Sono diverse le attestazioni di ammirazione scritte dal futuro Papa per la Basilica gandinese di cui amava descrivere lo splendore e la magnificenza da ipotizzare che potrebbe figurare con onore tra le molte insigni chiese di Roma. Entusiasta del Museo vi accompagnò in visita nel 1933 il vescovo di Sofia e Filippopoli.

Nel 1953 ebbe parole di encomio per la Corale di Gandino in seguito all’esecuzione in occasione della consacrazione della nuova parrocchiale di Villa d’Ogna.
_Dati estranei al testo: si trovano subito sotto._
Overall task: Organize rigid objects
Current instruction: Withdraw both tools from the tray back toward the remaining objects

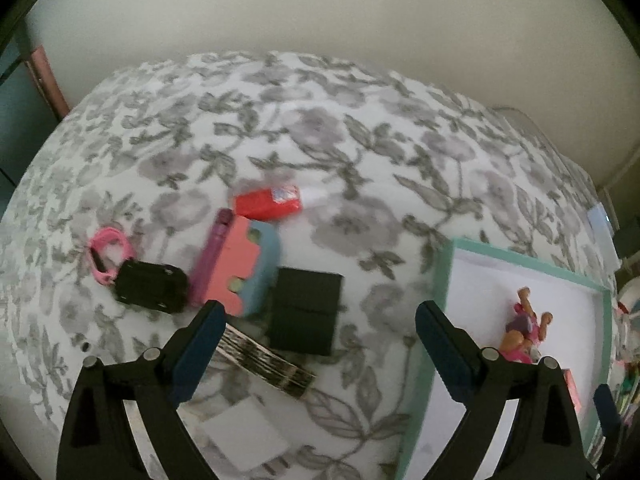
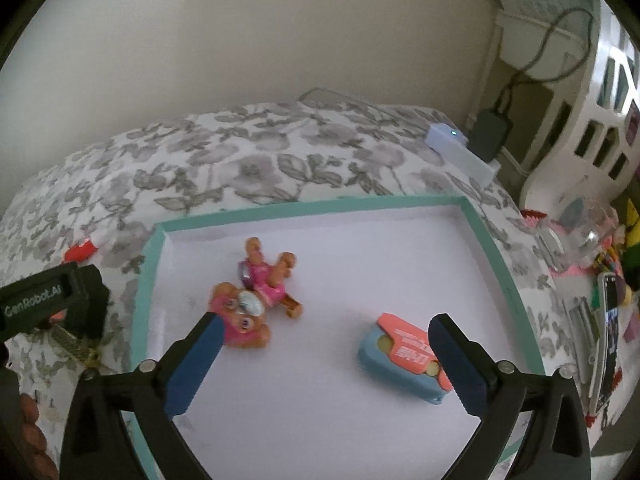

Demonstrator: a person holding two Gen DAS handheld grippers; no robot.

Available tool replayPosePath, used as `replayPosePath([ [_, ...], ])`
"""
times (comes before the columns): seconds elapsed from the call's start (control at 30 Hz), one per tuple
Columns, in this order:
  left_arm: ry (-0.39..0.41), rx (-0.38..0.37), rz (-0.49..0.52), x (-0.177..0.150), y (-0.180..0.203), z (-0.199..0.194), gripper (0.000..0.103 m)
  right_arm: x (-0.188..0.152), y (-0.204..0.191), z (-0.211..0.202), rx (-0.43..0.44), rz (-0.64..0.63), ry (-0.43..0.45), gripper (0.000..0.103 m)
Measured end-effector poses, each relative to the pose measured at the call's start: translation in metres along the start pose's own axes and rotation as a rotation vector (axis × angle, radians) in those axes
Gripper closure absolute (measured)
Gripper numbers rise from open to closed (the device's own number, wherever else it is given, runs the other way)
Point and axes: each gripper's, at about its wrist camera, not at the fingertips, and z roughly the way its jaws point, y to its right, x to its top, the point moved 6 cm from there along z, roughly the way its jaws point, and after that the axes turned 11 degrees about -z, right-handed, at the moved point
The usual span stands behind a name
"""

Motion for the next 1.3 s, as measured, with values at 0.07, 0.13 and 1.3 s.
replayPosePath([
  [0.07,0.022,0.025,0.008,0.006,-0.009,-0.005,0.007,0.004,-0.009,-0.005,0.016,-0.021,0.013,0.0],
  [0.13,0.055,0.033,-0.004,0.013,-0.019,-0.013,0.005,0.009,-0.021,-0.012,0.035,-0.051,0.032,0.0],
  [1.3,0.041,0.192,-0.181,0.046,-0.252,-0.048,0.0,-0.018,-0.194,-0.03,0.404,-0.289,-0.067,0.0],
])
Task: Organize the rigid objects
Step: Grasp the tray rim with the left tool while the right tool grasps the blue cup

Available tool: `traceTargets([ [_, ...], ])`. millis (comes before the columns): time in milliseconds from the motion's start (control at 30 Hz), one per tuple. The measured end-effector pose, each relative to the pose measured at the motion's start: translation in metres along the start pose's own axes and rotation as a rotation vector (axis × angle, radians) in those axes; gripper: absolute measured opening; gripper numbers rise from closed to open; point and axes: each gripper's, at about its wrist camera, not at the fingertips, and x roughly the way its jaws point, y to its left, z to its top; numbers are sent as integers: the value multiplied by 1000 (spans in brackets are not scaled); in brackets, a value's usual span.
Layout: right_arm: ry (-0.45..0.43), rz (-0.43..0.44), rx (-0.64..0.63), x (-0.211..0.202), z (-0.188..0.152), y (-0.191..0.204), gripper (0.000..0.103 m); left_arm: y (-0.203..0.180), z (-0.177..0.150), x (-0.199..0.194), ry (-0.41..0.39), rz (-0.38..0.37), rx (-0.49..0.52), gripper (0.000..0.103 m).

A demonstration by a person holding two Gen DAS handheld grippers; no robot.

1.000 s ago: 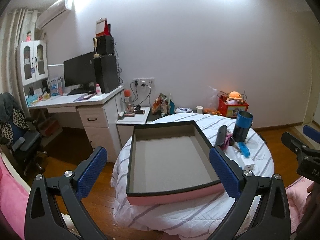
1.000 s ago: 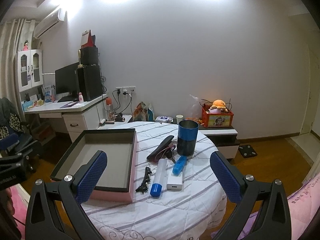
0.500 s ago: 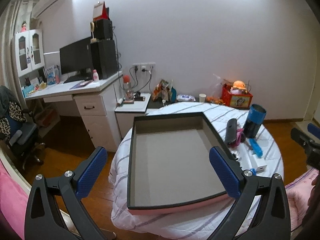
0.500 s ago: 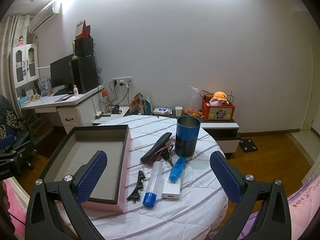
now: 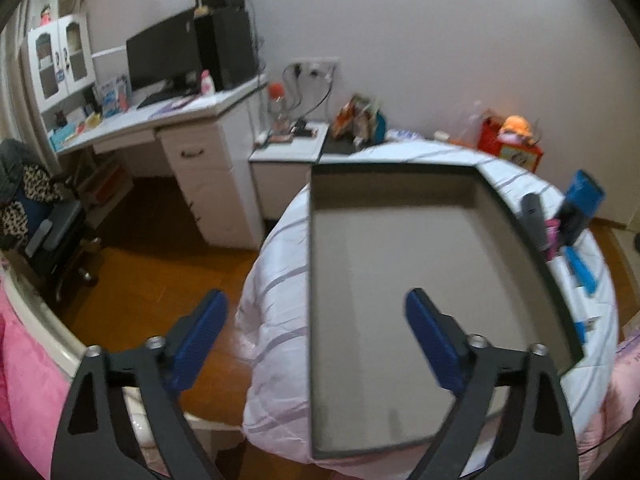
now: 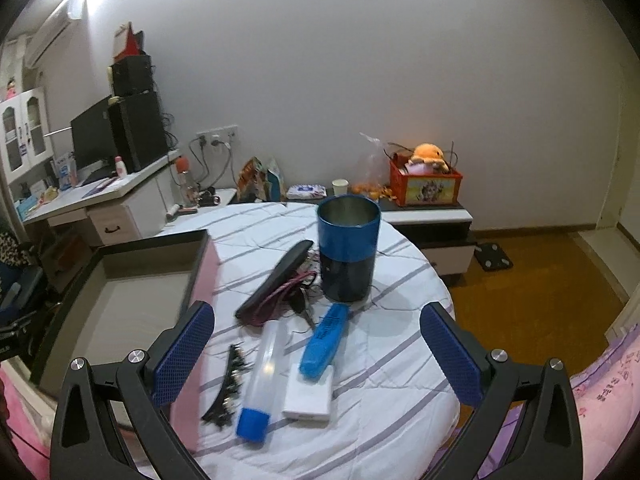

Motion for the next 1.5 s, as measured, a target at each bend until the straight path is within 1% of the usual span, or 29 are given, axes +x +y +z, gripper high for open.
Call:
traceTargets([
  [33,7,-4,7,6,0,-3,103,2,0,7,15,12,-1,87],
  [100,22,-11,11,14,1,-7,103,6,-1,21,52,15,-6,79],
  [133,25,-14,15,19,2,-9,103,6,-2,27,66,10,-10,77],
  [167,32,-18,19,23,2,-11,103,8,-3,31,80,1,-9,72],
  [267,45,-19,24,35,6,-15,103,7,-8,47,126,-3,18,66],
  [333,51,-23,16,42,8,-17,103,8,-13,57,163,-20,23,60],
  [400,59,-39,10,51,11,-19,103,9,-17,64,191,-27,27,48],
  [467,55,-41,12,58,14,-21,103,8,-20,69,212,-19,44,45],
  [533,62,-42,10,68,19,-24,103,7,-22,68,203,-30,59,41],
  [633,68,-35,22,81,26,-31,103,5,-21,67,200,-59,69,29],
  [700,60,-22,36,87,30,-34,103,2,-20,67,192,-65,76,12],
  [733,65,-11,39,94,33,-35,103,1,-19,67,189,-68,81,10],
  [800,62,4,39,101,36,-37,103,1,-19,66,184,-53,96,8],
  [867,73,5,29,111,39,-37,103,3,-17,67,184,-51,89,6],
  [933,66,5,29,118,42,-37,103,4,-16,68,185,-50,97,6],
  [1100,72,38,45,128,45,-40,103,4,-16,69,186,-51,101,6],
  [1133,70,41,44,129,45,-40,100,5,-16,69,186,-51,98,6],
  [1167,70,41,44,130,46,-40,93,5,-17,69,186,-51,101,6],
  [1200,76,41,43,132,46,-41,89,5,-17,69,186,-49,105,6],
  [1233,89,50,41,134,46,-41,77,6,-16,69,185,-51,101,6],
  [1267,97,59,39,135,46,-40,69,6,-16,69,185,-50,100,6],
  [1500,94,52,-6,131,47,-36,69,8,-16,66,177,-52,103,6],
])
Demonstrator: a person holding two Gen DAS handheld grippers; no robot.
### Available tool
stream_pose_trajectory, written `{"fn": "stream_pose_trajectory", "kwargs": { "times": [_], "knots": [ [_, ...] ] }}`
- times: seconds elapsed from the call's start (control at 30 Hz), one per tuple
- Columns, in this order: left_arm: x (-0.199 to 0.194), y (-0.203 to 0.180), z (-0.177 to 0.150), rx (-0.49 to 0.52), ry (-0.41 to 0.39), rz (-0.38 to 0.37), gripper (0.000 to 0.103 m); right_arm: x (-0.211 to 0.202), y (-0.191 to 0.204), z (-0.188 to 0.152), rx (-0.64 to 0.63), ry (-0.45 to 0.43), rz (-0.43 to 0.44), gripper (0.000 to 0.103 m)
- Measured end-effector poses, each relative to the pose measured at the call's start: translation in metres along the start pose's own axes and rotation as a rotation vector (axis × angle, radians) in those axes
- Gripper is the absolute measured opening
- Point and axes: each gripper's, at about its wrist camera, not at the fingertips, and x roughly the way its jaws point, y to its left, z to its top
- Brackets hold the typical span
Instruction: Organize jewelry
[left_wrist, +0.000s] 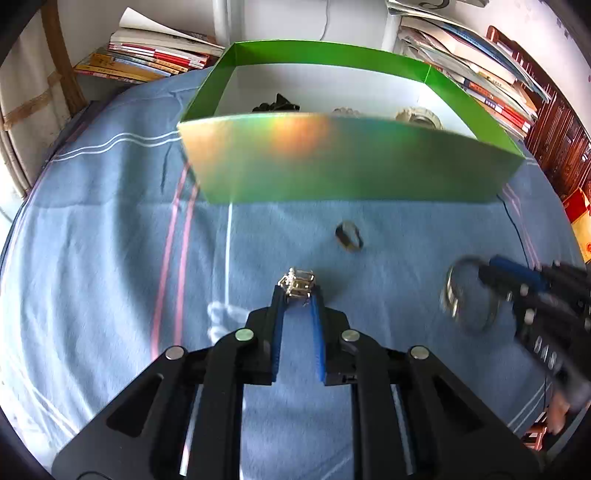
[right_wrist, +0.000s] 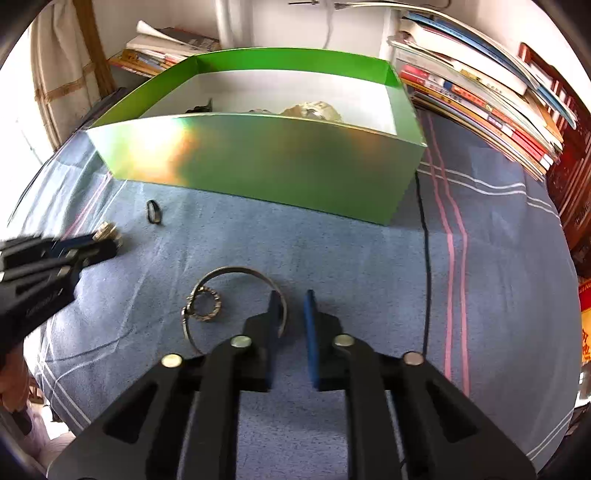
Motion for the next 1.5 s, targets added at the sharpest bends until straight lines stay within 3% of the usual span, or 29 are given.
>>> {"fn": "stream_pose_trajectory", "kwargs": {
  "times": [0.27,0.43,0.77,1.0,1.5],
  "knots": [
    [-0.013,0.003,-0.020,0.011,-0.001,0.006,0.015,-0.006,-0.006,0.004,0.059,-0.015,0.030,0.004],
    [-0.016,0.005,-0.025,0.010,-0.002,0.008,0.015,-0.016,-0.018,0.013,0.109,-0.057,0.003,0.004],
    [-0.017,0.011,-0.025,-0.005,-0.003,0.004,0.016,-0.002,-0.037,0.007,0.163,-0.003,-0.046,0.005],
    [-0.016,0.008,-0.024,-0.007,-0.008,0.012,0.033,-0.001,-0.034,0.004,0.157,-0.003,-0.047,0.007],
    [-0.011,0.006,-0.019,0.004,-0.016,0.017,0.037,-0.003,-0.027,0.002,0.139,-0.001,-0.066,0.009]
  ]
}}
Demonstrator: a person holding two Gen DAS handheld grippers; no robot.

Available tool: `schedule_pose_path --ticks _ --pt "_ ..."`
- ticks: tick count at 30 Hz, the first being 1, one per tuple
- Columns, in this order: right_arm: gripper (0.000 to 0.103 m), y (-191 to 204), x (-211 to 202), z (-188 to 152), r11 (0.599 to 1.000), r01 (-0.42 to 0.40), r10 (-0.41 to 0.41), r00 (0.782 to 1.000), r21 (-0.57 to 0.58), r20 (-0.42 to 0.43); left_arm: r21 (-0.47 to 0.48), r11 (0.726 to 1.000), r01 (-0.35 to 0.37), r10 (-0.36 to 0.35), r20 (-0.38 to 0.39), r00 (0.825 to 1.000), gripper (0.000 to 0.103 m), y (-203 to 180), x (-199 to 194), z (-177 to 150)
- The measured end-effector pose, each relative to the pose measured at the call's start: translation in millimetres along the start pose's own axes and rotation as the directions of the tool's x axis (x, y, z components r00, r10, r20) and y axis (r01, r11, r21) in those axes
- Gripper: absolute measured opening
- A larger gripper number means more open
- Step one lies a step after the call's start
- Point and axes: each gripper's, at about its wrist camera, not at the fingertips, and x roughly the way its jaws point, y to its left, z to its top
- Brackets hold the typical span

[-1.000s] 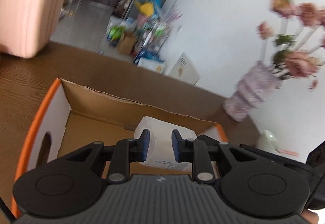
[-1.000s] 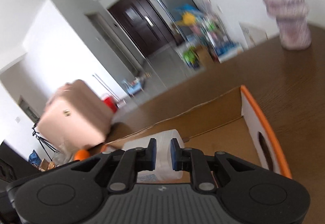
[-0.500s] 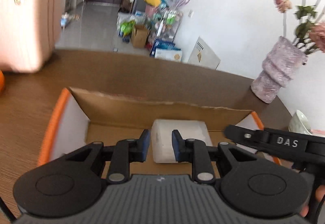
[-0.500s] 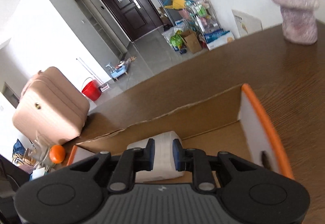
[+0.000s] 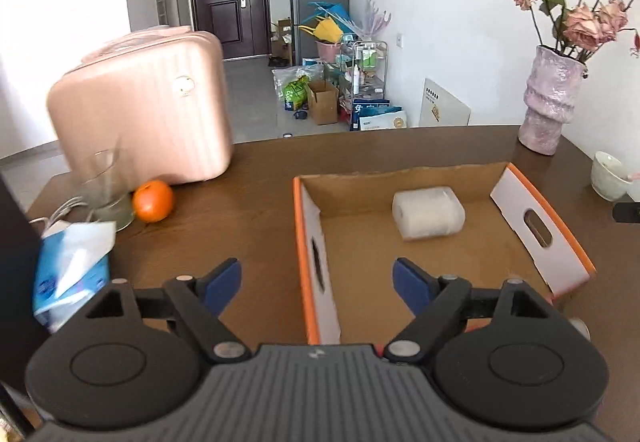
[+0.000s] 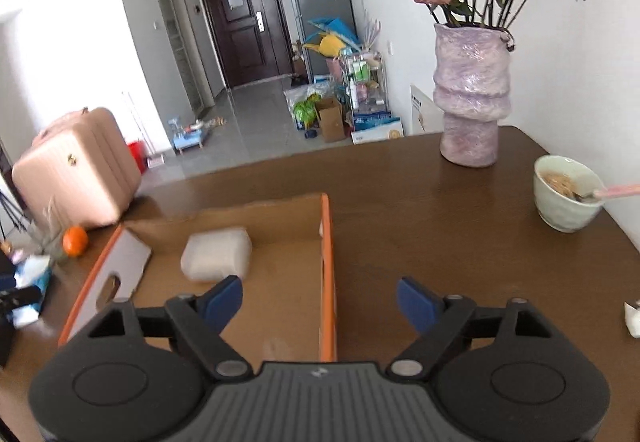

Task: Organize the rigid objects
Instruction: 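Withdraw the right tool from the box toward the remaining items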

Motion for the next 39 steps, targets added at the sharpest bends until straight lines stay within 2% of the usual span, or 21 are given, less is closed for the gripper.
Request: schedule_pose_path --ticks 3,8,13,16,19,21,24,27,30,32,35,37,39 --pt "0.085 0 -25 -12 1.0 -0.03 0.03 0.999 0.0 0.012 0.014 1.0 0.019 -0.019 0.029 0.999 0.094 3 -30 -13" --pt "0.085 12 -60 -28 0.998 -0.054 0.056 0.997 -0.04 0.05 0.031 0.998 0.053 -0.055 0.067 0.996 0.098 -3 -71 -27" --pt "0.086 20 -96 -48 0.993 -0.053 0.066 0.99 -0.106 0.127 0.04 0.995 0.087 -0.091 0.121 0.988 0.1 -9 -110 -49" --pt "0.086 21 -119 -67 0.99 -0.053 0.074 0.983 -0.127 0.168 0.033 0.996 0.079 -0.083 0.17 0.982 0.103 -11 -134 -74" --pt "0.092 23 -139 -92 0.981 -0.049 0.091 0.972 -0.19 0.215 0.053 0.997 0.051 -0.061 0.212 0.975 0.103 -14 -150 -108" --pt "0.092 24 -149 -109 0.975 -0.019 0.073 0.968 -0.219 0.239 0.06 0.998 0.023 -0.036 0.226 0.973 0.103 -16 -157 -130" --pt "0.092 26 -164 -135 0.969 -0.019 0.087 0.959 -0.246 0.269 0.069 0.997 -0.025 0.006 0.266 0.964 0.103 -19 -169 -163" --pt "0.092 27 -177 -169 0.957 -0.045 0.133 0.945 -0.287 0.297 0.026 0.994 -0.107 0.092 0.34 0.936 0.103 -20 -183 -200" --pt "0.094 29 -185 -206 0.95 -0.04 0.142 0.938 -0.309 0.316 -0.04 0.989 -0.14 0.144 0.382 0.913 0.103 -21 -196 -235" --pt "0.102 31 -189 -231 0.951 -0.028 0.14 0.928 -0.309 0.346 -0.086 0.987 -0.139 0.161 0.377 0.912 0.103 -18 -201 -258" --pt "0.103 31 -190 -267 0.95 -0.017 0.14 0.917 -0.312 0.374 -0.164 0.973 -0.164 0.211 0.334 0.919 0.103 -16 -204 -289" --pt "0.103 29 -187 -286 0.949 -0.009 0.13 0.921 -0.315 0.366 -0.147 0.976 -0.16 0.2 0.322 0.925 0.103 -19 -204 -306" --pt "0.103 28 -186 -301 0.953 -0.02 0.131 0.926 -0.302 0.355 -0.109 0.981 -0.162 0.19 0.337 0.922 0.103 -25 -207 -320"
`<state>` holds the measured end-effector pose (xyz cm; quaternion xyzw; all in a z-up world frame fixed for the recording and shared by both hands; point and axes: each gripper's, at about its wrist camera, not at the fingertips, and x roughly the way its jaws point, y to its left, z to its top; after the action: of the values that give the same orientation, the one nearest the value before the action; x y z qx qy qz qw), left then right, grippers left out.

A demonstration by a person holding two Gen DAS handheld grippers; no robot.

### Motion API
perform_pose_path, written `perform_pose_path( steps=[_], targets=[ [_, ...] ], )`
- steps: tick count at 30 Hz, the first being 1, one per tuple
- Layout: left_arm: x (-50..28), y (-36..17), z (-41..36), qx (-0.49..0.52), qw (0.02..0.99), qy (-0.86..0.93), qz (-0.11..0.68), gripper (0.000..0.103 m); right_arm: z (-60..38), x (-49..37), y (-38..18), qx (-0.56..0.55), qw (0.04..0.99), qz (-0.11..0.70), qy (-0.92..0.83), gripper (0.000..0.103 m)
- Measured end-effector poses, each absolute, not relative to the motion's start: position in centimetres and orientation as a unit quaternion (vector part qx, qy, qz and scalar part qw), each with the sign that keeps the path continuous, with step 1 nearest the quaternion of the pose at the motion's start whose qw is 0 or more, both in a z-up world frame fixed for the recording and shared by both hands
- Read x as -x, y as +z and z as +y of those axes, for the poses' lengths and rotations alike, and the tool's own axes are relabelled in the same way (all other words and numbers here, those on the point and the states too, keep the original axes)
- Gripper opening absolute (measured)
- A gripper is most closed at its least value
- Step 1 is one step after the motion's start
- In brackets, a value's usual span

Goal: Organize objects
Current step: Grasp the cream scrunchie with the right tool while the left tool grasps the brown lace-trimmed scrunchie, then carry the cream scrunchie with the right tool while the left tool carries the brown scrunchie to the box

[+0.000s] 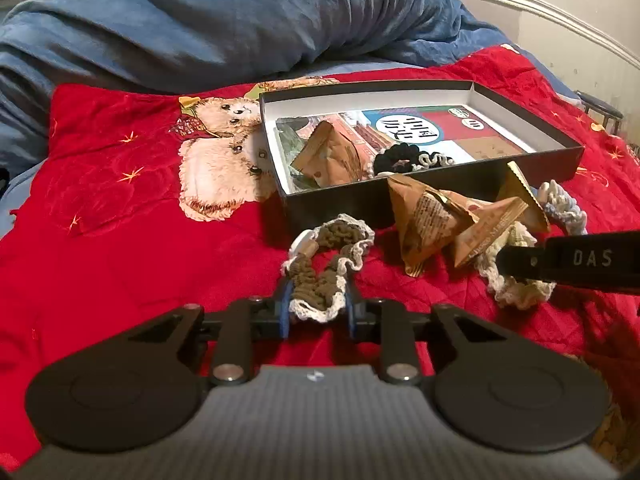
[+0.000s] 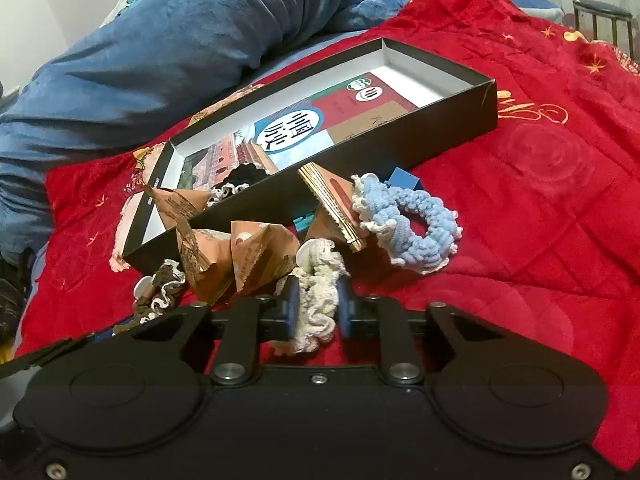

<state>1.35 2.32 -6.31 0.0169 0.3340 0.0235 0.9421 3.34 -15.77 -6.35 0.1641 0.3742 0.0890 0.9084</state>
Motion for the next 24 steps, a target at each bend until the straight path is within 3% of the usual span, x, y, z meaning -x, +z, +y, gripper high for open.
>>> perform_pose_path(
  steps=[24],
  targets=[
    [0.0,-3.6,2.1,-0.003,0.954,0.043,0.297,0.025,-16.6,-1.8,-3.3,-0.215,0.909,0.345,0.094,0.012]
  ],
)
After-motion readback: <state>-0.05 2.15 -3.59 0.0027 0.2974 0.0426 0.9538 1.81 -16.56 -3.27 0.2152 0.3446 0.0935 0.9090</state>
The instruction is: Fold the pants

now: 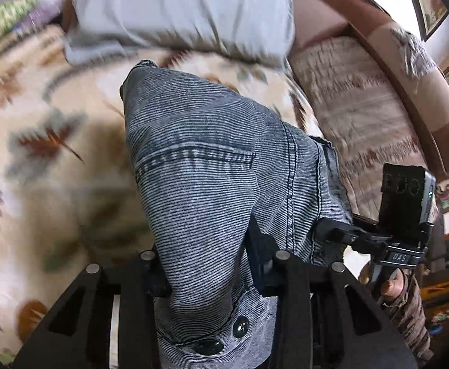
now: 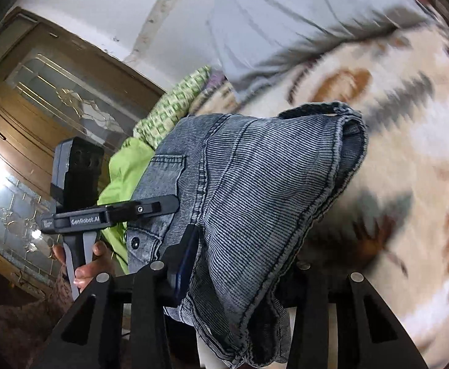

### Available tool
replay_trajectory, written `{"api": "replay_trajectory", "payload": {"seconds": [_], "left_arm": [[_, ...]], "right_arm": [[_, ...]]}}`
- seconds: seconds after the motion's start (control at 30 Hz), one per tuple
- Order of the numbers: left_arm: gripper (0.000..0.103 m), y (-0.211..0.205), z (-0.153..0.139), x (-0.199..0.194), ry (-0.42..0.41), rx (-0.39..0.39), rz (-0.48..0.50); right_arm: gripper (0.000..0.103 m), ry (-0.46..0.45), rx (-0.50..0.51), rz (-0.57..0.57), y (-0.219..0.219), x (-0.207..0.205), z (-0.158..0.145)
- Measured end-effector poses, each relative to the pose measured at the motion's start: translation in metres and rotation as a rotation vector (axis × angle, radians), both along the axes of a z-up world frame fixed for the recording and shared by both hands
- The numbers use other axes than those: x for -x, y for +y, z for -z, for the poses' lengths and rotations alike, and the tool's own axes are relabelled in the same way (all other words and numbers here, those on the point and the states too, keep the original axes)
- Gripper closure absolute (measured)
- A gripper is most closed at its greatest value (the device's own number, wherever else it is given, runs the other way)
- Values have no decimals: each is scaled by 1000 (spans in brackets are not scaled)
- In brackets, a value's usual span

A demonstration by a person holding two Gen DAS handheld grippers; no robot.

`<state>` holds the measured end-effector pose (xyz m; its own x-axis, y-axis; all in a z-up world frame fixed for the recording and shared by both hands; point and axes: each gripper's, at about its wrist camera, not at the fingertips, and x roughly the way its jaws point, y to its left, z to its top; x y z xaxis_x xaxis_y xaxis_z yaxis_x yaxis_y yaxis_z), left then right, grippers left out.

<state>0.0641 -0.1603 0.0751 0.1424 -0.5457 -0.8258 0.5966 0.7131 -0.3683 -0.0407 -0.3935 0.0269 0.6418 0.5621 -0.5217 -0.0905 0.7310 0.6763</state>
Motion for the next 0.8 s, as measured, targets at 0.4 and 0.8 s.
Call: {"api": "replay_trajectory", "payload": {"seconds": [0.4,0.8], "left_arm": [[68,9,26,-84,-69,-97,-102],[42,10,86,-107,-37,-152,-138]], "right_arm": [[60,33,81,-5,30,-115,26],[53,116,201,2,28,-135,76]]}}
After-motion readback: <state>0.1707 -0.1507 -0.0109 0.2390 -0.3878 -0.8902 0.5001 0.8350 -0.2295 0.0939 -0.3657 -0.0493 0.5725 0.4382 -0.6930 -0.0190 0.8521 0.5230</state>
Importante fu il lungo legame di amicizia tra don Angelo Giuseppe Roncalli e Mons. Giovanni Antonietti (nativo di Cirano) e ancora quello con don Giovanni Botta (nato soltanto un giorno prima di Lui e suo compagno carissimo di seminario).

Gandinesi furono poi numerosi attori e comparse del celebre film “E venne un uomo”, prodotto nel 1965 da Ermanno Olmi. Il regista utilizzò per girare il lungometraggio numerosi attori non professionisti che facevano parte della Filodrammatica dell'Oratorio di Gandino o di gruppi teatrali bergamaschi. Tra le scene che compaiono nel film anche alcuni fotogrammi dedicati alla processione del Corpus Domini.

 

GIOVANNI PAOLO II

Numericamente meno fitti ma comunque significativi i legami tra Giovanni Paolo II e Gandino. Tra essi dobbiamo ricordare anzitutto la consacrazione Episcopale di due gandinesi durante il suo pontificato ovvero mons. Angelo Gelmi nel 1975 e mons. Luigi Bonazzi nel 1999.

E poi documentata una conoscenza diretta tra Papa Wojtyla e il gandinese mons. Lorenzo Frana, già Osservatore Permanente della Santa Sede presso l’UNESCO.

La comunità di Gandino conserva un ricordo personale di Papa Giovanni Paolo II.
Mons. Stanislao Dziwisz (già segretario particolare del Pontefice e ora arcivescovo di Cracovia) ha infatti generosamente donato alla nostra Parrocchia un suo zucchetto (o solideo).

Lo zucchetto è il piccolo copricapo bianco portato normalmente dal Papa, che gli viene tolto solo durante la consacrazione della S.Messa: da qui il nome anche di “solideo”, che significa “a Dio solo”. Si tratta di un dono prezioso, reso possibile per l’interessamento di Mons. Lorenzo Frana (che in più occasioni ha incontrato personalmente il Papa) e dei coniugi Mario Franchina ed Emma Torri.
La preziosa reliquia è conservata presso la Sezione Presepi del Museo della Basilica che è intitolata proprio a Papa Giovanni Paolo II.

Il Museo della Basilica conserva fra l’altro anche altri ricordi legati alla persona del Papa. Qui è conservato un presepe brasiliano donato dal Papa alla nostra comunità di Gandino, per mezzo di Mons. Lorenzo Frana.

Nel 1981, durante la visita apostolica a Bergamo, Papa Giovanni Paolo II utilizzò nelle celebrazioni un calice, una pisside e due ampolline in argento provenienti dal nostro Museo che conserva anche un ritratto a pastello del Papa, opera dell’artista francese Thierry Dangleant.